Bob Seger is an aggravating man. The Rock and Roll Hall of Fame member has been making music for 50 years and still commands a large audience and constant airplay on classic rock radio everywhere. So Bob, please tell us all why you have consistently ignored your brilliant early years?

Long before Bob was shilling for Chevy or wallowing in nostalgia for that old time rock and roll, the man was making some of the most visceral and potent rock and roll of all time. Between 1966 and 1974, Seger made a whole batch of incredible singles and some good-to-great albums, but his legacy has become a re-writing of history, as anything pre-Night Moves is all but ignored by the man himself. As a result, radio never plays the stuff and the early material has never been given the reissue treatment it deserves.

Flashback to 1966 for the brutal punch of "East Side Story" or the Bob Dylan-inspired assault of "Persecution Smith," both released on the Detroit-based Cameo-Parkway label.

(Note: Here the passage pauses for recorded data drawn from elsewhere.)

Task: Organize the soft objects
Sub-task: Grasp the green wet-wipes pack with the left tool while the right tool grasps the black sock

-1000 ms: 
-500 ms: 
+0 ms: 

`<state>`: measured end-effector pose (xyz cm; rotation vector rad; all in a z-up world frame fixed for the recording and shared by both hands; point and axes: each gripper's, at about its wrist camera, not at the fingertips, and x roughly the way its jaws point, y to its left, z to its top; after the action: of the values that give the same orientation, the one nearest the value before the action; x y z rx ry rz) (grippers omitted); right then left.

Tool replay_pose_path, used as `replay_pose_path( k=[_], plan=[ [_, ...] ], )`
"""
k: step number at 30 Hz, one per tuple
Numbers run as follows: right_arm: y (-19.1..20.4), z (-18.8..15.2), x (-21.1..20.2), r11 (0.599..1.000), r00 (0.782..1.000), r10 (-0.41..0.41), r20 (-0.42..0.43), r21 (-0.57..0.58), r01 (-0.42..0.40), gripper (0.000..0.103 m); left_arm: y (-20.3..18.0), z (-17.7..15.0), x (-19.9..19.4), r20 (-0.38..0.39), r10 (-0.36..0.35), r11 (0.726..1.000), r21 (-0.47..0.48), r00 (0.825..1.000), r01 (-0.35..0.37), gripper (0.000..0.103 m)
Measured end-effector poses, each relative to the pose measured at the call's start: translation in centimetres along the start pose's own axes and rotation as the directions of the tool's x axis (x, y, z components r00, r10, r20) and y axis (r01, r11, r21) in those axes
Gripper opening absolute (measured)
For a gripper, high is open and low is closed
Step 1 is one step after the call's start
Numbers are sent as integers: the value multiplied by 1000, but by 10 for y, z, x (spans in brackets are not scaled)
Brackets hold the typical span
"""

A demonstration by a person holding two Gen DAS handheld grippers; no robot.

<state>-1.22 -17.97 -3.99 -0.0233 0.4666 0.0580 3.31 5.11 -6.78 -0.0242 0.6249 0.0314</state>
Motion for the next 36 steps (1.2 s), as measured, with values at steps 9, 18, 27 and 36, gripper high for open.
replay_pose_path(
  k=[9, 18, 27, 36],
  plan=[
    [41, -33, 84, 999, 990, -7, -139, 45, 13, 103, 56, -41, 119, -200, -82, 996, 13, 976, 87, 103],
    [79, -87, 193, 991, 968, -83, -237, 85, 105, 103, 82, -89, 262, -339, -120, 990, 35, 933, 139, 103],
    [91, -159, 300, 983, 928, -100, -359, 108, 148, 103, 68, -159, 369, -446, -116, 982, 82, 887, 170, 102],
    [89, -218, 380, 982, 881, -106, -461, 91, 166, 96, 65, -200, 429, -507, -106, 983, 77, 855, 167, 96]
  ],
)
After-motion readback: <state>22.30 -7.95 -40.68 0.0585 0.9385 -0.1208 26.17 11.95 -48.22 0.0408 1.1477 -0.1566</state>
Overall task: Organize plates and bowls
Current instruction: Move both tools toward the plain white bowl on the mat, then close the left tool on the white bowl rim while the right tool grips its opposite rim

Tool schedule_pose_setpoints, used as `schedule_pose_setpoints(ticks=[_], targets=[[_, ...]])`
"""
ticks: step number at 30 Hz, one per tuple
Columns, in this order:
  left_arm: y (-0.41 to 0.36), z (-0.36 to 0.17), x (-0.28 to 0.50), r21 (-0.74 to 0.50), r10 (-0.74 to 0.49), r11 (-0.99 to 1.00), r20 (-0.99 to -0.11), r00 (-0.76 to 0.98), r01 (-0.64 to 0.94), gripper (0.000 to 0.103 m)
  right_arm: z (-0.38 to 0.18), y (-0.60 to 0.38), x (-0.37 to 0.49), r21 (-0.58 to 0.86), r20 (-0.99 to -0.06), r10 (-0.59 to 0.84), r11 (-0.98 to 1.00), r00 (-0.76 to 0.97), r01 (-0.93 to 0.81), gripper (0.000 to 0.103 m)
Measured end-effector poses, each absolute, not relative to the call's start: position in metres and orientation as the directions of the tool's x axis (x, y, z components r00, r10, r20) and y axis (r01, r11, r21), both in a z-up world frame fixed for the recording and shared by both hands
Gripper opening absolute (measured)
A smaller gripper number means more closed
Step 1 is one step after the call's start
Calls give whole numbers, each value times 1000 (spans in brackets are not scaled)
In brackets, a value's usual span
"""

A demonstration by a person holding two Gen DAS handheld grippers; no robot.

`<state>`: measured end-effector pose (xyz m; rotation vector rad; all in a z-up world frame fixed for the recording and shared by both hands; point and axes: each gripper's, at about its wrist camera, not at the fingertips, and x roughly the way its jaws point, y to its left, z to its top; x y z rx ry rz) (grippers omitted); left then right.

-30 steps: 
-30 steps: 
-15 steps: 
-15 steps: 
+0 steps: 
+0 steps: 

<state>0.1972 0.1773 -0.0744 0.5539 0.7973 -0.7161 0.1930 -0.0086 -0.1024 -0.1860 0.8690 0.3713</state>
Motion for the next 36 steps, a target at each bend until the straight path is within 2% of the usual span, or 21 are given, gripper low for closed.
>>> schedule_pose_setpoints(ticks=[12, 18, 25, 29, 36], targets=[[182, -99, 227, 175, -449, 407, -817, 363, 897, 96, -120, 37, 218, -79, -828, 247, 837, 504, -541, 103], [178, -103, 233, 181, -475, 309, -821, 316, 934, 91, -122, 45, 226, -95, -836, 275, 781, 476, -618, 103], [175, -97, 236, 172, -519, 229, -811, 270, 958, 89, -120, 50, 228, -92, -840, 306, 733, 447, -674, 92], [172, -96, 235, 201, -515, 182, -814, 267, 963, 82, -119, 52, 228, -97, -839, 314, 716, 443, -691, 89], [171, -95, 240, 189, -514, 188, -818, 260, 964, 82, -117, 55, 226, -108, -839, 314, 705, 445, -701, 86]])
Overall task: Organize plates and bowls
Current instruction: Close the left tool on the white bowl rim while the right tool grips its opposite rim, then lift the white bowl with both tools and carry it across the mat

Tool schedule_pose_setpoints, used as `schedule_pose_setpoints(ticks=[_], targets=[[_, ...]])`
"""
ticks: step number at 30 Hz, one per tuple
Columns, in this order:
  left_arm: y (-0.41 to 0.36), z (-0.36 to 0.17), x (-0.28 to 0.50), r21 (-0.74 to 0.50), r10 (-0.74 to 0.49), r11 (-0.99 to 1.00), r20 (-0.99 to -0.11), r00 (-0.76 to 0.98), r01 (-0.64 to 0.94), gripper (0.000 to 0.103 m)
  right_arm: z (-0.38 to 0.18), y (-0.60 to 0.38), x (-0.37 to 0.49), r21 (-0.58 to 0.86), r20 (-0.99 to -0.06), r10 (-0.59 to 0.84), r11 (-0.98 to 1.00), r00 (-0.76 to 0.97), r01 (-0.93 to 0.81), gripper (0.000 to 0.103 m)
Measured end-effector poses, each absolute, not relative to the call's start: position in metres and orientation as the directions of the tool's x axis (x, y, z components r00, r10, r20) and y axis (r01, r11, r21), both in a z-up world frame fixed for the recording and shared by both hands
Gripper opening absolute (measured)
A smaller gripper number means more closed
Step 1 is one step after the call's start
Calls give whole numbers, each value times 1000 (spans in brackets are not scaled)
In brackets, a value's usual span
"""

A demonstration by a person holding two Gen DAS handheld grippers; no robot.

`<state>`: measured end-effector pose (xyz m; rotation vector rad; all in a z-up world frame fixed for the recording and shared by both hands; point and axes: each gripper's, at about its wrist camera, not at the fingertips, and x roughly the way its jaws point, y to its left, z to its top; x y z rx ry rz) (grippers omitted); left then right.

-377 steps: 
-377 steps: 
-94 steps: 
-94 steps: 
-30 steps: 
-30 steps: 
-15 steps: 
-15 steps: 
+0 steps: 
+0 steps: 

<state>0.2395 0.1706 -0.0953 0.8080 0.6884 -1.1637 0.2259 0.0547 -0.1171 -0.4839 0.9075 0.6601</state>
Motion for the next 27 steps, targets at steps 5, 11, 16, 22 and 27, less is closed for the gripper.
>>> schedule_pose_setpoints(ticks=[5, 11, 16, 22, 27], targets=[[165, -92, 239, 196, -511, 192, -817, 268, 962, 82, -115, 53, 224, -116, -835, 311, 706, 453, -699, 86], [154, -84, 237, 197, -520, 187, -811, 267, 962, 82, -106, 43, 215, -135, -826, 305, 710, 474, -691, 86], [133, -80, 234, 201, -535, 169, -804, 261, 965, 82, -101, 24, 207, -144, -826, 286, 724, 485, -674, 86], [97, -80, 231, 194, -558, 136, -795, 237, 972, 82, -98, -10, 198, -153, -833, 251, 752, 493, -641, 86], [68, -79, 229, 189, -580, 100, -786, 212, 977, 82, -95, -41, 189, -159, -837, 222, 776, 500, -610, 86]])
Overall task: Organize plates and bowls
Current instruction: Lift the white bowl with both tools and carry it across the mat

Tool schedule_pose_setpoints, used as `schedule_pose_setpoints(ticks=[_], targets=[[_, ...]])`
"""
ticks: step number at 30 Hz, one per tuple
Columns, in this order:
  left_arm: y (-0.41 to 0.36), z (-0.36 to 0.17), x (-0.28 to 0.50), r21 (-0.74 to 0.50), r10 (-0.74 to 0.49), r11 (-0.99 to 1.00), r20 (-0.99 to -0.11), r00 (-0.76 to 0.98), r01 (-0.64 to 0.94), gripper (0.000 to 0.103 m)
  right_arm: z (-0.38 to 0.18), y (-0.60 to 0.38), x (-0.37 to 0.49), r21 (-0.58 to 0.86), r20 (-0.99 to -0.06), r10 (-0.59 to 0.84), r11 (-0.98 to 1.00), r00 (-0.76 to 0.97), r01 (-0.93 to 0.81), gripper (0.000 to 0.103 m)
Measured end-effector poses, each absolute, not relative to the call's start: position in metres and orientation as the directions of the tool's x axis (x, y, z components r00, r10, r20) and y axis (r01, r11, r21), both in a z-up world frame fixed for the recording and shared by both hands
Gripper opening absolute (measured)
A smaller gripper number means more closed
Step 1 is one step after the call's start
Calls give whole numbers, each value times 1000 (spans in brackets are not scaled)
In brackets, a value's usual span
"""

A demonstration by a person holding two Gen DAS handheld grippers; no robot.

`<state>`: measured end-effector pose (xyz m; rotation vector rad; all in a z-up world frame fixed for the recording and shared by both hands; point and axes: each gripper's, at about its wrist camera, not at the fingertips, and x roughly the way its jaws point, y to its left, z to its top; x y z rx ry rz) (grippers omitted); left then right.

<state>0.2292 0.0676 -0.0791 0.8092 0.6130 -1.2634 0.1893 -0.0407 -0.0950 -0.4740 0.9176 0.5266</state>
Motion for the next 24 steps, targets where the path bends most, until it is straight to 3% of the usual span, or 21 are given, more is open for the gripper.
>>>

A year later, the driving, rock solid grove of "Heavy Music" was unleashed. Though none of these scored big sales, they were local hits, and Seger's reputation as a live act continued to grow. In 1967, he signed to Capitol Records.

For his first single for Capitol, Seger and his band (billed as the Bob Seger System) put forth a genuine mind-blower and a speaker shredder, "2 +2 = ?."  Released in January 1968, it was, and remains, one of the most defiant anti-war statements ever released.  With lyrics like "Yes it's true I am a young man / But I'm old enough to kill / I don't want to kill nobody / But I must if you so will / And if I raise my hand in question / You just say that I'm a fool," Seger makes no secret as to which side he is on as he continues the tale of friends who died in the Vietnam War. And this was written in 1967, early in the anti-war movement.

There is not what you could call a defined verse or chorus in the song, and its anti-establishment lyric hardly helped to make it an AM radio hit, but its power has remained fully in tact nearly 50 years on from its release. The single's B-side was another Seger-penned riotous raver, "Death Row," which was equally chaotic and intense. Though these early sides were never afforded the attention of his later hits, the underground took plenty of notes, and over time, those in search of raw rock and roll would search these out. Just ask Jack White, or just about any garage band worth their sweat over the last 40-plus years.

So we are left standing here in a state of confused anger, asking, what happened to Bob Seger? How do you go from the insane chaos of "2 + 2 =?" or "Persecution Smith" to the utter dreck of "Against the Wind" or "Like a Rock"? More importantly, why does Seger turn his back on his own grand legacy? It remains one of the great mysteries of rock and roll.

"2 + 2 = ?" was included on the band's debut album for Capitol, Ramblin' Gamblin' Man, the title cut of which would provide Seger with his first hit.